(The problem):
Search the records for the string "with", then copy each line that has it.

(Material to process):
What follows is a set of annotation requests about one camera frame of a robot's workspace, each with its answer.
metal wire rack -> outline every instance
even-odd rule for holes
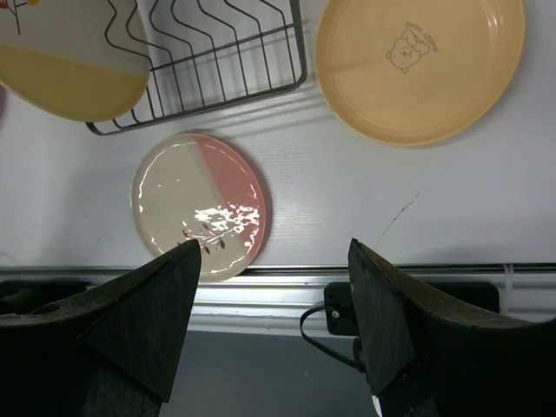
[[[123,22],[118,2],[106,1],[114,15],[104,37],[121,49],[109,37],[111,26]],[[124,21],[133,41],[149,46],[149,84],[127,114],[87,123],[98,135],[280,95],[307,78],[300,0],[133,1]],[[129,31],[137,15],[147,40]]]

black wire rack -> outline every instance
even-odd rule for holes
[[[114,11],[106,41],[144,56],[110,39],[112,25],[125,24],[133,42],[149,46],[150,78],[130,112],[87,123],[98,135],[277,96],[307,78],[300,0],[134,0],[123,20],[118,2],[106,1]],[[147,40],[129,30],[138,16]]]

ceramic plate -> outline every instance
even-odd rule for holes
[[[131,207],[154,256],[196,239],[202,281],[241,273],[261,248],[267,212],[253,170],[233,149],[199,134],[172,136],[137,168]]]
[[[145,30],[134,8],[133,0],[0,0],[0,83],[80,122],[125,113],[149,79]],[[108,27],[121,49],[105,38]]]
[[[330,0],[315,67],[348,126],[380,142],[424,144],[493,106],[524,37],[520,0]]]

printed cartoon character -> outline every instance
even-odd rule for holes
[[[394,47],[386,54],[394,66],[404,74],[409,67],[420,61],[423,55],[428,54],[430,47],[422,42],[410,29],[403,32],[400,38],[394,42]]]

black cable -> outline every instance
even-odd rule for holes
[[[327,347],[327,346],[323,345],[322,343],[316,341],[315,339],[307,336],[307,334],[303,331],[303,323],[305,322],[305,320],[310,315],[313,315],[314,313],[318,313],[319,311],[337,311],[337,310],[338,310],[338,308],[332,308],[332,307],[327,307],[327,306],[314,307],[314,308],[311,308],[311,309],[307,310],[305,313],[303,313],[301,315],[301,318],[299,320],[299,328],[301,330],[301,337],[303,337],[303,339],[305,341],[307,341],[308,343],[310,343],[311,345],[313,345],[314,347],[319,349],[321,352],[323,352],[323,353],[327,354],[328,356],[336,359],[337,361],[340,361],[341,363],[343,363],[345,365],[348,365],[349,367],[357,369],[359,372],[364,373],[365,372],[365,366],[363,365],[363,363],[361,363],[361,359],[360,359],[360,355],[359,355],[359,352],[361,351],[361,341],[358,337],[354,339],[354,345],[353,345],[354,359],[352,360],[352,359],[349,359],[347,356],[344,356],[343,354],[339,354],[338,352],[335,352],[334,350],[332,350],[330,347]]]

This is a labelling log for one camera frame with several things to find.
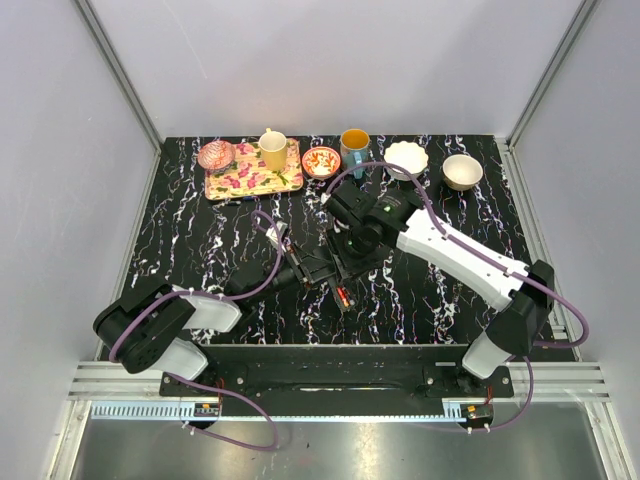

(Written answer):
What follows is a set of annotation requests about one camera frame of a robot's workspace, each with its answer.
This is a labelling log for one camera frame with several things to find.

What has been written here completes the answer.